• [Task to complete]:
Give back the data below exactly, with every line kept the same.

• [Collected data]:
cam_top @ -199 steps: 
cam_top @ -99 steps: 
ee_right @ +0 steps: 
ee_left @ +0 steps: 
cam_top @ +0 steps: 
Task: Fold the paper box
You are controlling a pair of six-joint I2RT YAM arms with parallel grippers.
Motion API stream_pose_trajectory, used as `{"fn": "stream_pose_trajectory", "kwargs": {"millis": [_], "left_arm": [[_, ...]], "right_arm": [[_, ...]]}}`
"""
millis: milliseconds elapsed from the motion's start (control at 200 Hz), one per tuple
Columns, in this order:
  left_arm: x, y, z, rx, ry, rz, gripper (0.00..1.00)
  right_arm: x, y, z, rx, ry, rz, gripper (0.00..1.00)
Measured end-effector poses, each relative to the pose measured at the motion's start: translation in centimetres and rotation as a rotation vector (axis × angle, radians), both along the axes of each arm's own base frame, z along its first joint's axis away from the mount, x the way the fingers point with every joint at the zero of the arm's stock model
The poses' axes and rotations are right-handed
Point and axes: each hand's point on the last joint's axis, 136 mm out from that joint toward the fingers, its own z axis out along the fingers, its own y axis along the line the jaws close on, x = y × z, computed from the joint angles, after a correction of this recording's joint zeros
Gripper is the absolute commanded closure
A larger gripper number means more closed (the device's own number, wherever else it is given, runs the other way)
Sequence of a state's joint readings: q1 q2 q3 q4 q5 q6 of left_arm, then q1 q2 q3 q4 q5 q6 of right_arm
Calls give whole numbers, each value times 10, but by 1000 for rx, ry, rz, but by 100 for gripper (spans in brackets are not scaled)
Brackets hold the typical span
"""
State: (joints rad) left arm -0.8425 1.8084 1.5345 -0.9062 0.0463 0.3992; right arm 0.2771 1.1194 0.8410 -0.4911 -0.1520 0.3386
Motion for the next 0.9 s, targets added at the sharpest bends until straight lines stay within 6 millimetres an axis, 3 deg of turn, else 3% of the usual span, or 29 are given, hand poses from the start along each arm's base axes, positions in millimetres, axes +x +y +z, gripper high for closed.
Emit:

• [Written solution]:
cam_top @ -199 steps: 
cam_top @ -99 steps: 
ee_right @ +0 steps: 
ee_left @ +0 steps: 
cam_top @ +0 steps: 
Task: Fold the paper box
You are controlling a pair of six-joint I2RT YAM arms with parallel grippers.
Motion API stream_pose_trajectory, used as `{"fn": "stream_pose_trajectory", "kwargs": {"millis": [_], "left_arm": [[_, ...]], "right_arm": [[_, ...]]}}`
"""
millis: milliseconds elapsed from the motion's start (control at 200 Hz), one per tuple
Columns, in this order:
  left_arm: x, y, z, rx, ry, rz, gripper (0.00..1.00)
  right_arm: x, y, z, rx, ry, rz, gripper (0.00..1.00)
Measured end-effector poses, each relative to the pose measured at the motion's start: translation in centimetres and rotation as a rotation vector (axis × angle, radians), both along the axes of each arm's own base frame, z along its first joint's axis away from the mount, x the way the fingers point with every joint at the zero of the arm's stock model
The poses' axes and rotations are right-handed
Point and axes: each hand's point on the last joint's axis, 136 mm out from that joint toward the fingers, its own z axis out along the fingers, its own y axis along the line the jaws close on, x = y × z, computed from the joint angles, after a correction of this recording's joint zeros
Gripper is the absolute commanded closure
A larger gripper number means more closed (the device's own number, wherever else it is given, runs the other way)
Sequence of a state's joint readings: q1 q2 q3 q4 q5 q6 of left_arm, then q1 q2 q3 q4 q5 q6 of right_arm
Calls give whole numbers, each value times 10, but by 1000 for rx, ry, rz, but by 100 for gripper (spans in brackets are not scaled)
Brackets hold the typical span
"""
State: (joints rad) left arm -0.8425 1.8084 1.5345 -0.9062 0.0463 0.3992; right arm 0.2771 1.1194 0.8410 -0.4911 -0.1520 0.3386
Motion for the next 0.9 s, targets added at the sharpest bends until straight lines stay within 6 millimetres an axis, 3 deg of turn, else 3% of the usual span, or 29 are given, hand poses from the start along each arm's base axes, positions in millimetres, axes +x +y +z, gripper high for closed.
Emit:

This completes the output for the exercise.